Ao cruzar os portões da capital, Ron e seus soldados foram recebidos com gritos e aplausos. Entre as tropas, uma carroça de ferro rangia, puxando uma jaula com elfos prisioneiros, cujos rostos exibiam uma mistura de fadiga e desafio.
Após atravessar a multidão, o general apresentou-se nos salões reais.
— Estou de volta, meu senhor — anunciou Ron, sua voz ecoando com uma autoridade metálica.
O Rei Mahuma III, sentado em seu trono de pedra, assentiu com satisfação.
— Muito bem, General. Soube que trouxe prisioneiros de Vilini.
— Sim, meu Rei. Os elfos mostraram-se mais resistentes do que eu previra, mas ainda assim não são páreo para a nossa força.
O rei desviou o olhar, com uma expressão de nojo.
— Fracos... Usam de sua nefasta tecnologia para tentar nos repelir e, mesmo assim, sucumbem.
Ron, no entanto, não relaxou a postura. Sua expressão tornou-se sombria.
— Meu senhor, temo ter más notícias que acompanham a vitória.
— Prossiga, General.
— É provável que haja um espião operando dentro da nossa capital — disparou Ron.
O rei, que raramente demonstrava surpresa, franziu a testa. O ar na sala pareceu esfriar.
— O que disse?
— Traçamos o plano para contornar o rio Virit, entre as Montanhas de Ferro. No meio do estreito, fomos emboscados. Eles utilizavam grandes arcos de metal e flechas com pontas que brilhavam em um azul radiante. Com elas, abateram vários dos nossos. Fomos rápidos em quebrar a armadilha e capturamos dois dos emboscadores. Vamos interrogá-los para descobrir como sabiam exatamente por onde passaríamos.
O rei cerrou os punhos, controlando o impulso de fúria, e falou com uma calma perigosa:
— Muito bem. Quando acharem o responsável por tal ato, tragam-no a mim. Eu mesmo lhe concederei a pena capital.

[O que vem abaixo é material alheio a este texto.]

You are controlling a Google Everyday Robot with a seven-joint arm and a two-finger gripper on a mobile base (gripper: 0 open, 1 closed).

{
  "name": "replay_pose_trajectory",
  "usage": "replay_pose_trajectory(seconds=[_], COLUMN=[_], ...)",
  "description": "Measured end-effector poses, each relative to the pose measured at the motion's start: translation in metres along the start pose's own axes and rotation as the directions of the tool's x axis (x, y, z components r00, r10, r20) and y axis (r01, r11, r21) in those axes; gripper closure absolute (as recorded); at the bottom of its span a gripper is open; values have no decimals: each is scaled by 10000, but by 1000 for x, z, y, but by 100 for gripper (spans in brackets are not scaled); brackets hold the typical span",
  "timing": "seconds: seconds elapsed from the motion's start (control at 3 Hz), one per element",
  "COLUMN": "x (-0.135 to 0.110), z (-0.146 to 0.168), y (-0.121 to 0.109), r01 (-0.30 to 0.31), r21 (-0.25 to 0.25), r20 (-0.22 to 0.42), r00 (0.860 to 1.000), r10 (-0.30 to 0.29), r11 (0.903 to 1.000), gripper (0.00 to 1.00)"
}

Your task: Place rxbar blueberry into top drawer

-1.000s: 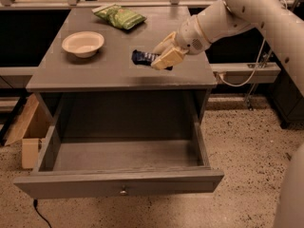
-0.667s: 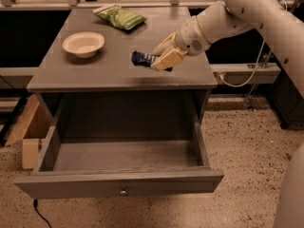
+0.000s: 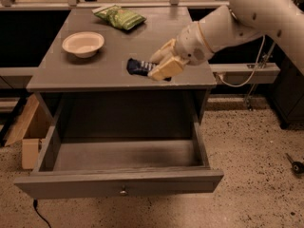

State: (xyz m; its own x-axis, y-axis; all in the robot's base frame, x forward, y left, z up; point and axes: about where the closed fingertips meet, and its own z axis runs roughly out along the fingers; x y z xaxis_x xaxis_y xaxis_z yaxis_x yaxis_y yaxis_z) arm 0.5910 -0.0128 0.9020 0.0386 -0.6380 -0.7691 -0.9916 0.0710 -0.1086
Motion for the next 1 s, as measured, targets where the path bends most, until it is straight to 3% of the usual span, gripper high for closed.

Ron curvou-se levemente, um brilho sinistro nos olhos.
— Como desejar, meu Rei.
Ele se retirou do salão. Nos corredores externos, um de seus agentes de inteligência o abordou rapidamente.
— General, trago uma informação urgente.
— Diga logo — ordenou Ron, sem parar de andar.
— Mantivemos a vigília sobre a Princesa Mirabel, como o senhor ordenou. Observamos que ela frequentemente se afastava do castelo carregando um cesto de comida.
Ron parou abruptamente, virando-se para o subordinado.
— E o que tem de mais nisso? Ela é uma princesa com caprichos de caridade.
— Ela levava o cesto para uma gruta árida no extremo da capital e, após algum tempo, saía de lá com ele vazio. Há pouco, entramos na gruta... e encontramos um elfo escondido.
Ron permaneceu em silêncio por um segundo, antes de um sorriso lento e predatório surgir em seu rosto. Era a peça que faltava em seu tabuleiro.
— Ora... que bela surpresa, não é mesmo, Charlotte? — sussurrou ele para si mesmo.
Enquanto isso, alheia ao cerco que se fechava, Mirabel chegava ao castelo pouco antes do pôr do sol. As trombetas já soavam: a cerimônia de condecoração da Comandante Charlotte estava prestes a começar, e o destino de Drake estava prestes a mudar para sempre.